Dolore rachideo: cause, conseguenze e cure

Recenti ricerche rivelano che più del 40% della popolazione italiana, al di sopra dei 25 anni, soffre di dolore rachideo. Quest’ultimo rappresenta una delle prime cause di assenteismo dal lavoro, nonché la seconda fonte di invalidità permanente a seguito di ictus cerebrali. Spesso, le persone colpite si trovano intrappolate in una sorta di giostra diagnostico-terapeutica, dalla quale non è facile uscirne fuori. Questo succede per via del fatto che i soggetti in esame non sanno bene a chi rivolgersi, in quanto la multidisciplinarietà della tematica trattata è estremamente complessa. Ortopedia, neurologia, posturologia, psichiatria, fisioterapia, fisiatria, osteopatia: queste le principali discipline coinvolte che cercano di affrontare il problema,  nonostante spesso non riescano a risolverlo del tutto.

Da dove vengono fuori queste sensazioni dolorifiche?  Qual è la loro causa? Come si possono combattere?

La sensazione di dolore è sempre associata a un danneggiamento o degenerazione delle componenti strutturali rachidee,  che provocano tutta una serie di patologie, ognuna delle quali possiede elementi caratterizzanti. Tra le disfunzioni più frequenti, ricordiamo: l’artrite reumatoide, il colpo di frusta cervicale, la discopatia, l’ernia e la protrusione discale. Questi sono esempi rispettivamente di un’infiammazione cronica del tessuto connettivo, di un trauma spesso riportato dopo un’infortunistica stradale e, infine, gli ultimi tre rappresentano una degenerazione più o meno grave del disco intervertebrale.

Recenti studi individuano le cause di queste algie nelle deformità strutturali congenite, nelle cattive posture, nell’inadeguatezza della forma fisica, nell’obesità e nello stress.

Varie sono le soluzioni terapeutiche che si adottano per contrastare il problema in oggetto. Nello specifico, le terapie chirurgiche sono indicate in gravi casi di ernia discale. I trattamenti farmacologici, invece, si basano su categorie di farmaci che hanno effetti analgesici, miorilassanti e antinfiammatori. Le tecniche ortesiche sono frequentemente prescritte dagli ortopedici, che intervengono immobilizzando la colonna con busti o corsetti.
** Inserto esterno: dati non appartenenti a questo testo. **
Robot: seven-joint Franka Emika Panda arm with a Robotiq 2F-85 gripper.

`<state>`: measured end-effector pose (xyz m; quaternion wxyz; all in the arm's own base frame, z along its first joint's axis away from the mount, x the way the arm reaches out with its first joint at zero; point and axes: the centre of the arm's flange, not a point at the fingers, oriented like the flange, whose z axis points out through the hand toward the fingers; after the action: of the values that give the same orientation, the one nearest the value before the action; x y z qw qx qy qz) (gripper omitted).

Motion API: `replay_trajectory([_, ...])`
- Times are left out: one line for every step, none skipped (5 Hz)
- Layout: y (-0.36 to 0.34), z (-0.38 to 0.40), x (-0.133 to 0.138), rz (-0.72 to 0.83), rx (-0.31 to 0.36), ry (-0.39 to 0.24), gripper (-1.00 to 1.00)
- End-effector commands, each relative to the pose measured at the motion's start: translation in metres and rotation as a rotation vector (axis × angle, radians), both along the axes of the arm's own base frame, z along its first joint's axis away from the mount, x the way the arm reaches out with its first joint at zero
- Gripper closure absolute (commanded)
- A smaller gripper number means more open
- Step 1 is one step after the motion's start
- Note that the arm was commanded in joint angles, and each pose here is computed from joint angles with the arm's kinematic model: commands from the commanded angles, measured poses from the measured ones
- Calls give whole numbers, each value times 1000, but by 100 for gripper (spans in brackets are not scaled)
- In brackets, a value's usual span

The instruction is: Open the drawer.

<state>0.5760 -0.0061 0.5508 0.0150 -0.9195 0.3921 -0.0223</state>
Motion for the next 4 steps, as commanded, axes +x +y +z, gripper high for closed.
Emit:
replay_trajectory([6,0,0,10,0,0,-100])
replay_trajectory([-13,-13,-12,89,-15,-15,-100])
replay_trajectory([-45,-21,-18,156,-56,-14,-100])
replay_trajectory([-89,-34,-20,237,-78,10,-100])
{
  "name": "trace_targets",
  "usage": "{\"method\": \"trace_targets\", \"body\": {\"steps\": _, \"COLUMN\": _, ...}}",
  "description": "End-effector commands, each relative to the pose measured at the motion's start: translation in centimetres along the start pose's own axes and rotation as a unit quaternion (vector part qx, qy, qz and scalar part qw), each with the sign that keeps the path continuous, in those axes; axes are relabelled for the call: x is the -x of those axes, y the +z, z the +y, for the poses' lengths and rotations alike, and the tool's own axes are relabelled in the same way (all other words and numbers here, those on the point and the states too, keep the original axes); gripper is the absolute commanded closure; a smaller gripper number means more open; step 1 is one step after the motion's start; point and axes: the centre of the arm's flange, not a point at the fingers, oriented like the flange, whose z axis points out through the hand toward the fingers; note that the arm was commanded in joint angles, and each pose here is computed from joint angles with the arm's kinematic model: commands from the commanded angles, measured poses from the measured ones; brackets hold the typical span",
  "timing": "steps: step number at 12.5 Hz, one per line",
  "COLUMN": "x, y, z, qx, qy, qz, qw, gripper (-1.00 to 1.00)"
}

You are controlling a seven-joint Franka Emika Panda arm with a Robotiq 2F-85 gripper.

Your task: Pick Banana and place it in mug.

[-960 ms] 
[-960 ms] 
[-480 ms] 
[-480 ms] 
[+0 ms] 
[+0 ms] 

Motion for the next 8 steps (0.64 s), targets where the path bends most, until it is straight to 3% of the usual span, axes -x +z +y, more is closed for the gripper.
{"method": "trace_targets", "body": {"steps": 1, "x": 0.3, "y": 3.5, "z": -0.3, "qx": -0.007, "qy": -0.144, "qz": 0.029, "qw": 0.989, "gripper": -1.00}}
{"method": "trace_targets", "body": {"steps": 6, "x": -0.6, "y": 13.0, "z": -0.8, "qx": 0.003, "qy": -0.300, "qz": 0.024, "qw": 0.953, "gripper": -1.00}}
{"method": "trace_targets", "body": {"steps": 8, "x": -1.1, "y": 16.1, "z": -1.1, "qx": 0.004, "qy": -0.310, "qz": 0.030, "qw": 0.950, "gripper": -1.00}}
Nuove soluzioni vengono fuori dall’utilizzo di apparecchiature fisioterapiche, in grado di produrre energia calorica, onde elettromagnetiche, campi magnetici, correnti elettriche e vibrazioni meccaniche, con le quali gli specialisti affiancano le terapie manuali e chinesiterapiche.

Trovandoci in tema di salute, è doveroso, però, proporre la prevenzione come miglior cura. Fra le tecniche preventive per la salvaguardia della nostra colonna, non possiamo non menzionare la ginnastica posturale: un programma di esercizi in grado di scoprire le zone del corpo rigide e dolorose e di verificare se l’immagine che abbiamo di noi stessi è reale o distorta. La ginnastica di Mézières, ad esempio, è un metodo di cura rivoluzionario: consiste nell’individuare, nello squilibrio generale del corpo, i muscoli contratti o raccorciati e operare esercizi specifici, al fine di sciogliere le tensioni e ridare al tessuto muscolare la lunghezza originale. Il corpo, in questo modo, può ritrovare la sua forma armoniosa.

Molti passi devono essere ancora compiuti nella direzione di una buona comunicazione che riesca a sensibilizzare e informare la gente circa l’importanza della salute rachidea, che spesso compromette una buona qualità della vita. La classe medica, in particolar modo, dovrebbe promuovere vere e proprie campagne di prevenzione, evidenziando che la salvaguardia della nostra colonna vertebrale è tanto meno complessa da raggiungere al diminuire dell’età del soggetto. I ragazzi in età evolutiva, infatti, hanno meno difficoltà nel raggiungere migliorie strutturali capaci di assicurare loro un’accettabile salute della schiena. In questo, anche i docenti di educazione fisica delle scuole pubbliche dovrebbero contribuire, intervenendo qualora osservino disequilibri posturali.